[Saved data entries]
^^^^

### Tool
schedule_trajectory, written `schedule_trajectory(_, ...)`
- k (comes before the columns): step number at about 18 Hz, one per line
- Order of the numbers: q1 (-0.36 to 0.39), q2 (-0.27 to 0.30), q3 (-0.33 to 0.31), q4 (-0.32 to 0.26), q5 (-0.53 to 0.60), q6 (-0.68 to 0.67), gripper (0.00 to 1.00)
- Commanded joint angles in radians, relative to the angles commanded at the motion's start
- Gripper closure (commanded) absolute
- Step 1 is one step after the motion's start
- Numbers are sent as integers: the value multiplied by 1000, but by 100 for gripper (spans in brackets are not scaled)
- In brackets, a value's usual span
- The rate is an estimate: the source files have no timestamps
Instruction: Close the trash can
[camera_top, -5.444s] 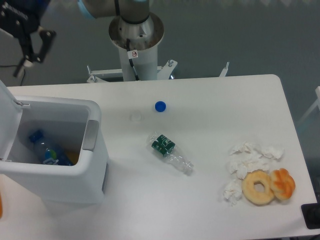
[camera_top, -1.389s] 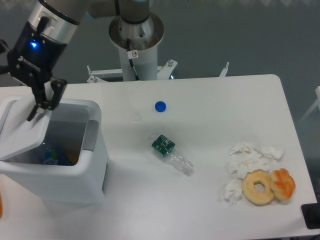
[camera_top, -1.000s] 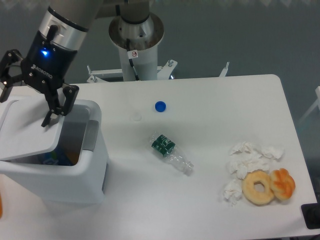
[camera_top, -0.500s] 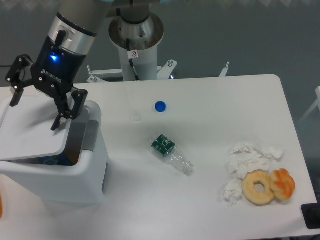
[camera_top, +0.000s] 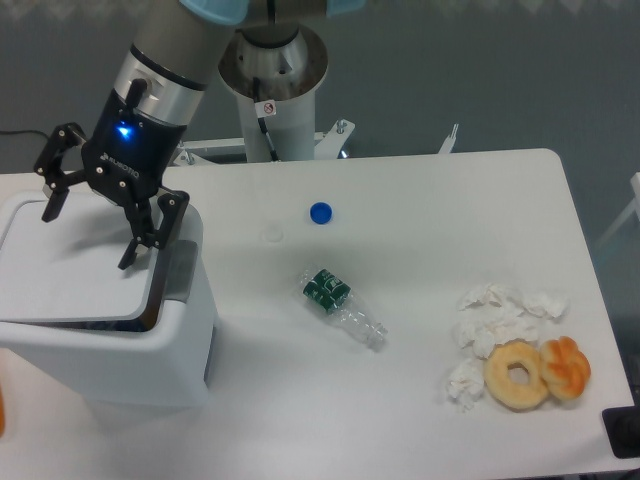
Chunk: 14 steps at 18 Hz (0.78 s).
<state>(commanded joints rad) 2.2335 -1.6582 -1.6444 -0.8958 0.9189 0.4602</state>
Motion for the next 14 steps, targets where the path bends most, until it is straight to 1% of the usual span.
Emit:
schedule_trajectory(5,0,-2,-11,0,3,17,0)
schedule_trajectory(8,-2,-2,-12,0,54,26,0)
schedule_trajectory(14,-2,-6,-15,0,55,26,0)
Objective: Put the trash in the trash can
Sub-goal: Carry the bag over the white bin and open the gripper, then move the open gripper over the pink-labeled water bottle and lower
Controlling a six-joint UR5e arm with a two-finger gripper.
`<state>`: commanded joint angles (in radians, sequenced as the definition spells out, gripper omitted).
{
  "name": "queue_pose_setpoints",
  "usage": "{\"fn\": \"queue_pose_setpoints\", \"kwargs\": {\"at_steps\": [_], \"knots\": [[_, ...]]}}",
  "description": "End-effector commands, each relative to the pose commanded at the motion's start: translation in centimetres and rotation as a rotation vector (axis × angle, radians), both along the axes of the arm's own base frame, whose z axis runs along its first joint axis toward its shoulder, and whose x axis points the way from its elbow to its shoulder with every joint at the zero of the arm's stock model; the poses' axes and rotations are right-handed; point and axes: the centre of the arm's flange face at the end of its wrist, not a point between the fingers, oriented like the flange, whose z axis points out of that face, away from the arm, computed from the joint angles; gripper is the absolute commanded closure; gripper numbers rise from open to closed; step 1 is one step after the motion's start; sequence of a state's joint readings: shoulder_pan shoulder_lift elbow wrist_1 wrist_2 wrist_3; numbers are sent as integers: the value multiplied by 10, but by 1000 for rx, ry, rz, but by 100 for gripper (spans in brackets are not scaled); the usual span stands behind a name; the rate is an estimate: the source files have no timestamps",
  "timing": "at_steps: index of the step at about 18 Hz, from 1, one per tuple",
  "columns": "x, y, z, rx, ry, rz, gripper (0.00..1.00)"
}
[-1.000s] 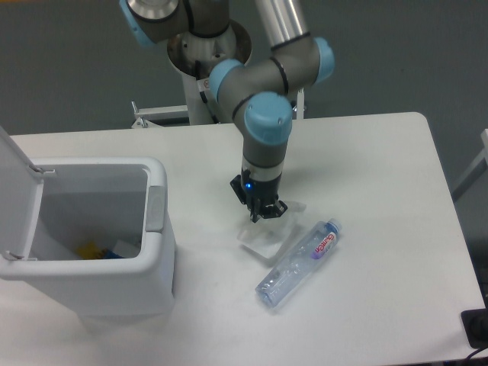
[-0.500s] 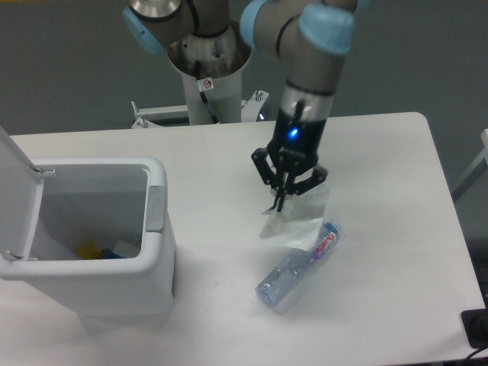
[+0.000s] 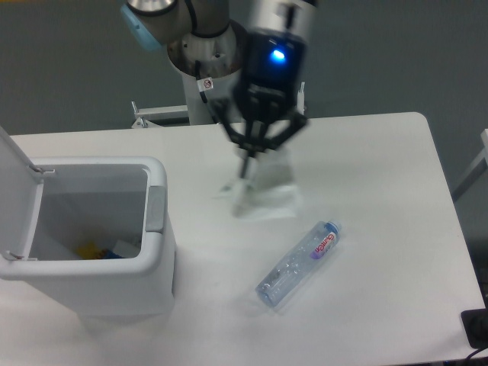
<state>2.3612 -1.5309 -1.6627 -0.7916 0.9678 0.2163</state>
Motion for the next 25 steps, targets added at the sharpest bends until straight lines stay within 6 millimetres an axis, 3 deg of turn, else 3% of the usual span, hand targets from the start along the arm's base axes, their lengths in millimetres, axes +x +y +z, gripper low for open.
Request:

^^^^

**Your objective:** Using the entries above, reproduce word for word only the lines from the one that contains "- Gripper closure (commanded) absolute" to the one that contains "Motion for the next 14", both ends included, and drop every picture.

**Written answer:**
- Gripper closure (commanded) absolute
- Step 1 is one step after the motion's start
- Numbers are sent as integers: the value multiplied by 1000, but by 100 for gripper (spans in brackets are not scaled)
- In brackets, a value's usual span
- The rate is an estimate: the source files have no timestamps
Instruction: Close the trash can
[camera_top, -5.444s] 
[camera_top, -1.389s] 
[camera_top, -1.000s] 
[camera_top, -0.500s] 
[camera_top, +0.000s] 
Chunk: 14 steps at 18 Hz (0.78 s).
<state>(commanded joints rad) 2.2335 -1.6582 -1.6444 -0.8958 0.9189 0.4602</state>
Motion for the next 14 steps, targets where the path bends most, until it is straight to 1% of the usual span.

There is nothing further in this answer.